-- Task to carry out --
An exact, complete copy of the lines below is the expected answer.

Source data: Begin

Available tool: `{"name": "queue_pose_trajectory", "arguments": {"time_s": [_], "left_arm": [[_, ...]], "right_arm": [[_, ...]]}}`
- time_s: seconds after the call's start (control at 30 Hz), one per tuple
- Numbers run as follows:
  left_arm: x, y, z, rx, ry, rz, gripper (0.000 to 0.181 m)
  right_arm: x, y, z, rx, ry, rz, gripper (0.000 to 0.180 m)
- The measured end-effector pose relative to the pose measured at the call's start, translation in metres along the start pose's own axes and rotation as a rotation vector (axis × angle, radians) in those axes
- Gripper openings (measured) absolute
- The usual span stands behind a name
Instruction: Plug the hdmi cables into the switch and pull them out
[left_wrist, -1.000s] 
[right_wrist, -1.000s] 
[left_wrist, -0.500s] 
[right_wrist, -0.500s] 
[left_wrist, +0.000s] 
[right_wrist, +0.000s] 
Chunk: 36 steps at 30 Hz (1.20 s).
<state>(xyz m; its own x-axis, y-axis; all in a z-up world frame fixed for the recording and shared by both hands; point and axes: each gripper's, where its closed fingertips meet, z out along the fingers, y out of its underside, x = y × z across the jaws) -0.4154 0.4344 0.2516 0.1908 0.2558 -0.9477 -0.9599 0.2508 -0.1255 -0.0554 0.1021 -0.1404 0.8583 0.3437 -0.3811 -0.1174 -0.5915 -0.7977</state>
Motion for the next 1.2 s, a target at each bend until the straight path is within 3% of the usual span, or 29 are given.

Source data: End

-- Answer for this exercise --
Available tool: `{"name": "queue_pose_trajectory", "arguments": {"time_s": [_], "left_arm": [[_, ...]], "right_arm": [[_, ...]]}}`
- time_s: seconds after the call's start (control at 30 Hz), one per tuple
- Numbers run as follows:
  left_arm: x, y, z, rx, ry, rz, gripper (0.000 to 0.181 m)
  right_arm: x, y, z, rx, ry, rz, gripper (0.000 to 0.180 m)
- The measured end-effector pose relative to the pose measured at the call's start, translation in metres along the start pose's own axes and rotation as a rotation vector (axis × angle, radians) in those axes
- Gripper openings (measured) absolute
- The usual span stands behind a name
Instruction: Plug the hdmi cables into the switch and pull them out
[left_wrist, -1.000s] 
[right_wrist, -1.000s] 
[left_wrist, -0.500s] 
[right_wrist, -0.500s] 
[left_wrist, +0.000s] 
[right_wrist, +0.000s] 
Chunk: 36 steps at 30 Hz (1.20 s).
<state>(xyz m; its own x-axis, y-axis; all in a z-up world frame fixed for the recording and shared by both hands; point and axes: each gripper's, where its closed fingertips meet, z out along the fingers, y out of its underside, x = y × z across the jaws) -0.4154 0.4344 0.2516 0.1908 0.2558 -0.9477 -0.9599 0.2508 -0.1255 -0.0554 0.1021 -0.1404 0.8583 0.3437 -0.3811 -0.1174 -0.5915 -0.7977</state>
Motion for the next 1.2 s, a target at each bend until the straight path is within 3% of the usual span, or 29 are given.

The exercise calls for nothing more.